13.12.04

Post Scriptum # 423



NO MELHOR PANO

Com pedido de publicação, recebemos da Direcção Geral de Investigação o seguinte comunicado:

"Na sequência de acções efectivadas no âmbito do caso "Dicionário Prateado", dois membros duma brigada deram com um indivíduo a deambular num dos mais românticos jardins da cidade. Como a sua conduta se revelava suspeita, ao ser interpelado referiu com algum acinte que "andava a ver as vistas" e, numa clara tentativa de aliciar os agentes, disse ainda "Não vêem que bonito está o luar?...", o que o levou a ser detido de imediato. Instado sobre a sua profissão respondeu que era burilador de frases mas de momento se encontrava desempregado. Na revista subsequente verificou-se que estava munido, sem licença, de duas cedilhas e de um verbo reflexivo. Numa pequena bolsa de cabedal tinha ainda dezasseis vírgulas, alegando serem para consumo próprio. No entanto, pressionado com perguntas acabou por confessar que as subtraíra a um autor local de momento residente em Espanha (parece que nas ilhas).
Já na esquadra foi-lhe apreendida uma boa quantidade de mas, além de diversos quês de que não soube indicar a proveniência. O detido tinha ainda na sua posse duas ideias gerais e três postulados éticos. No seguimento do interrogatório tentou dizer que eram sim pertença de dois indivíduos estrangeiros (talvez seus cúmplices) de nome Vítor Hugo e Albert Camus, acabando contudo por confessar que os fabricara ele mesmo.
Presente ao Senhor Juiz de Instrução, o excelentíssimo magistrado determinou as medidas de segurança mais gravosas, indicando ainda que o detido estava impedido de utilizar pontos de exclamação e ditongos, sendo também alertado para a inibição de manejar bês, kapas e tiles.
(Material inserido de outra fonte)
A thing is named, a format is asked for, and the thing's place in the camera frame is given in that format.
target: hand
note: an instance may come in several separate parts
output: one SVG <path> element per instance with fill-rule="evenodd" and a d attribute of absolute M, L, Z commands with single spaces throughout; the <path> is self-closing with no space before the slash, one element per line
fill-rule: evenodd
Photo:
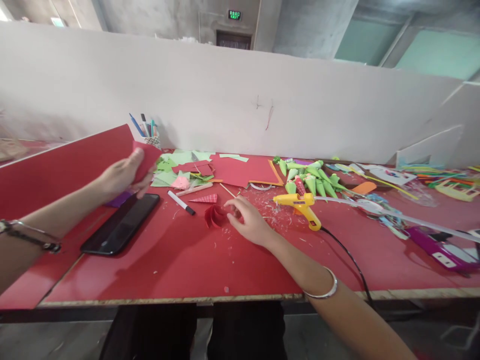
<path fill-rule="evenodd" d="M 136 148 L 128 158 L 109 166 L 90 186 L 99 191 L 101 196 L 105 196 L 104 203 L 115 199 L 125 190 L 136 193 L 136 197 L 141 199 L 147 192 L 156 169 L 152 166 L 142 181 L 132 184 L 143 159 L 144 151 Z"/>
<path fill-rule="evenodd" d="M 265 222 L 257 208 L 243 196 L 239 195 L 232 200 L 228 200 L 224 206 L 231 206 L 233 209 L 233 214 L 227 214 L 230 224 L 252 243 L 268 247 L 269 243 L 277 235 Z M 243 223 L 237 219 L 240 216 L 243 217 Z"/>

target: green paper cone
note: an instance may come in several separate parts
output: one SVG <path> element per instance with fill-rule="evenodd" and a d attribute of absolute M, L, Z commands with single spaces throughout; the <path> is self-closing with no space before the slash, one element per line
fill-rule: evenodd
<path fill-rule="evenodd" d="M 305 184 L 308 187 L 308 190 L 315 196 L 317 193 L 317 186 L 315 184 L 315 177 L 310 175 L 305 178 Z"/>
<path fill-rule="evenodd" d="M 278 165 L 280 165 L 280 170 L 283 176 L 287 176 L 287 163 L 285 162 L 285 160 L 280 160 L 278 162 Z"/>
<path fill-rule="evenodd" d="M 324 183 L 322 182 L 322 180 L 317 179 L 317 180 L 315 180 L 315 183 L 316 183 L 316 190 L 318 191 L 320 196 L 326 198 L 327 193 L 325 192 Z"/>
<path fill-rule="evenodd" d="M 337 193 L 334 191 L 334 189 L 332 188 L 332 185 L 329 182 L 324 181 L 323 182 L 323 187 L 325 188 L 326 193 L 328 195 L 330 195 L 332 198 L 335 198 L 335 199 L 339 198 L 337 196 Z"/>
<path fill-rule="evenodd" d="M 298 174 L 299 174 L 299 170 L 298 170 L 298 169 L 290 169 L 290 170 L 288 171 L 287 181 L 294 179 L 295 176 L 297 176 Z"/>
<path fill-rule="evenodd" d="M 288 194 L 295 194 L 297 192 L 297 184 L 293 181 L 289 181 L 285 184 L 285 190 Z"/>
<path fill-rule="evenodd" d="M 320 179 L 320 174 L 318 172 L 318 170 L 315 168 L 315 167 L 312 167 L 312 166 L 307 166 L 306 170 L 305 170 L 307 173 L 310 173 L 312 174 L 314 177 L 316 178 L 319 178 Z"/>
<path fill-rule="evenodd" d="M 315 169 L 320 169 L 324 165 L 324 162 L 322 160 L 317 160 L 315 162 L 312 162 L 309 167 L 315 168 Z"/>
<path fill-rule="evenodd" d="M 287 168 L 288 170 L 290 170 L 290 169 L 305 169 L 306 166 L 305 166 L 305 165 L 297 164 L 296 162 L 287 162 L 287 163 L 286 163 L 286 168 Z"/>
<path fill-rule="evenodd" d="M 339 184 L 340 178 L 337 174 L 332 174 L 330 176 L 330 181 L 331 181 L 331 185 L 332 185 L 332 187 L 334 188 L 335 191 L 340 192 L 342 190 L 347 190 L 347 188 L 345 186 Z"/>
<path fill-rule="evenodd" d="M 318 173 L 320 174 L 320 177 L 322 180 L 325 180 L 329 184 L 332 183 L 329 179 L 329 176 L 325 173 L 325 171 L 323 171 L 322 169 L 318 169 Z"/>

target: bracelet
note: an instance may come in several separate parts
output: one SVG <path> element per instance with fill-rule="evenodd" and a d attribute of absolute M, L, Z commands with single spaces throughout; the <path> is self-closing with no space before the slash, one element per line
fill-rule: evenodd
<path fill-rule="evenodd" d="M 306 291 L 303 291 L 305 293 L 305 295 L 307 295 L 308 297 L 310 298 L 313 298 L 313 299 L 328 299 L 330 298 L 333 294 L 335 294 L 337 292 L 337 286 L 338 286 L 338 283 L 339 281 L 337 280 L 337 277 L 335 276 L 335 274 L 332 272 L 332 270 L 330 270 L 328 267 L 325 267 L 325 269 L 328 270 L 328 272 L 330 273 L 331 277 L 333 278 L 333 286 L 331 287 L 330 291 L 327 292 L 325 295 L 312 295 L 312 294 L 309 294 L 308 292 Z"/>
<path fill-rule="evenodd" d="M 60 240 L 56 236 L 50 235 L 49 233 L 47 233 L 43 230 L 28 226 L 28 225 L 26 225 L 23 222 L 18 221 L 18 220 L 13 220 L 12 222 L 8 222 L 4 219 L 0 220 L 0 234 L 6 233 L 7 235 L 10 235 L 11 237 L 28 241 L 29 243 L 32 243 L 34 245 L 37 245 L 37 246 L 41 247 L 42 250 L 50 251 L 52 254 L 57 254 L 62 249 L 62 244 L 60 242 L 45 242 L 45 241 L 38 240 L 37 238 L 26 235 L 26 234 L 24 234 L 24 233 L 22 233 L 18 230 L 14 230 L 13 225 L 21 225 L 21 226 L 23 226 L 27 229 L 36 231 L 36 232 L 38 232 L 42 235 L 46 235 L 49 238 L 52 238 L 52 239 L 55 239 L 55 240 Z"/>

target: glue gun cord
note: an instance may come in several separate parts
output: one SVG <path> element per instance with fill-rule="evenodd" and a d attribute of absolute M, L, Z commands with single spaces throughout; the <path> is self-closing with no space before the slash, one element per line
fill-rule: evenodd
<path fill-rule="evenodd" d="M 358 270 L 358 273 L 360 274 L 360 277 L 361 277 L 361 281 L 363 282 L 363 287 L 365 288 L 365 293 L 366 293 L 366 298 L 368 299 L 368 304 L 371 306 L 371 308 L 375 311 L 377 311 L 377 309 L 375 308 L 375 304 L 374 304 L 374 300 L 372 299 L 372 296 L 370 295 L 370 290 L 369 290 L 369 286 L 367 285 L 367 281 L 365 280 L 365 276 L 364 274 L 362 273 L 362 270 L 360 270 L 360 267 L 359 265 L 357 264 L 357 262 L 355 261 L 354 257 L 352 256 L 352 254 L 350 253 L 350 251 L 347 250 L 347 248 L 340 242 L 340 240 L 337 239 L 337 237 L 335 235 L 333 235 L 327 228 L 325 227 L 322 227 L 320 230 L 323 230 L 324 232 L 326 232 L 328 235 L 330 235 L 332 237 L 333 240 L 335 240 L 338 245 L 341 246 L 341 248 L 343 250 L 345 250 L 346 254 L 350 257 L 350 259 L 353 261 L 353 263 L 355 264 L 356 266 L 356 269 Z"/>

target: white marker
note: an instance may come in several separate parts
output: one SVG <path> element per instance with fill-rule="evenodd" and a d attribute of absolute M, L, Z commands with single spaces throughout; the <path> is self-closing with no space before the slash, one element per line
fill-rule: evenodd
<path fill-rule="evenodd" d="M 180 205 L 182 208 L 184 208 L 190 215 L 195 215 L 195 211 L 190 206 L 188 206 L 186 203 L 184 203 L 182 200 L 180 200 L 179 197 L 177 195 L 175 195 L 173 192 L 168 191 L 168 195 L 170 195 L 170 197 L 173 200 L 175 200 L 175 202 L 178 205 Z"/>

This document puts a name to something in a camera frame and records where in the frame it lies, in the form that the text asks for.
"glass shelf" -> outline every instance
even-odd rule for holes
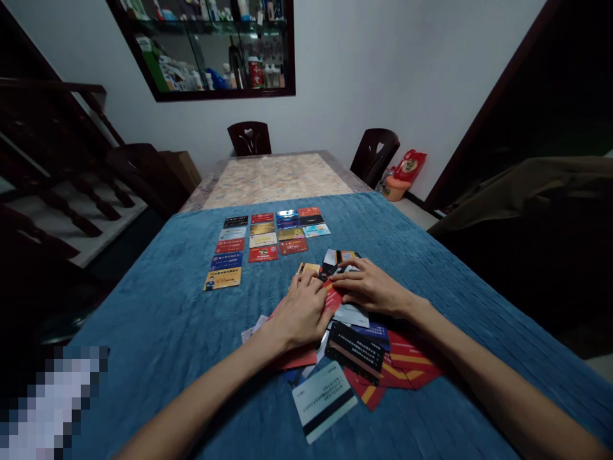
[[[200,35],[238,35],[256,34],[263,36],[283,35],[286,30],[284,20],[264,22],[258,25],[256,22],[231,22],[231,21],[159,21],[159,20],[131,20],[133,31],[147,36],[152,35],[185,35],[195,33]]]

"right hand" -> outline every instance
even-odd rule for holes
[[[369,259],[349,259],[339,268],[353,265],[359,272],[345,272],[330,277],[332,286],[347,290],[343,303],[356,303],[368,311],[383,313],[393,318],[415,320],[430,302],[402,287]]]

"white wall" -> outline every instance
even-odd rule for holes
[[[65,81],[99,83],[126,142],[188,150],[204,173],[226,128],[269,125],[274,153],[327,149],[350,166],[365,129],[428,160],[425,199],[545,0],[294,0],[297,96],[156,103],[102,0],[4,0]]]

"chair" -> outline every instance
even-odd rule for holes
[[[238,157],[270,155],[268,125],[260,121],[244,121],[228,128],[234,151]]]
[[[349,169],[374,189],[398,147],[400,142],[394,131],[382,128],[366,130]]]
[[[179,211],[190,194],[151,144],[128,144],[107,154],[107,163],[165,220]]]

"blue tablecloth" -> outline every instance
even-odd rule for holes
[[[332,232],[309,251],[247,263],[241,285],[203,292],[227,217],[318,206]],[[613,387],[376,193],[314,197],[176,215],[74,338],[110,347],[100,396],[82,416],[73,458],[109,458],[140,426],[241,344],[268,315],[300,262],[357,250],[613,447]],[[517,458],[474,398],[447,378],[359,402],[307,445],[289,385],[260,374],[213,422],[198,457],[214,459]]]
Dado que ficara provada a posse de uma gramática, o indivíduo recolheu de imediato ao calabouço por um período de catorze horas de leitura, sendo formalmente alertado para o facto de que não poderá, até determinação em contrário, contactar jotas e pontos circunflexos que não estiverem registados na Conservatória de Autores.
Ao detido foi levantado o competente processo."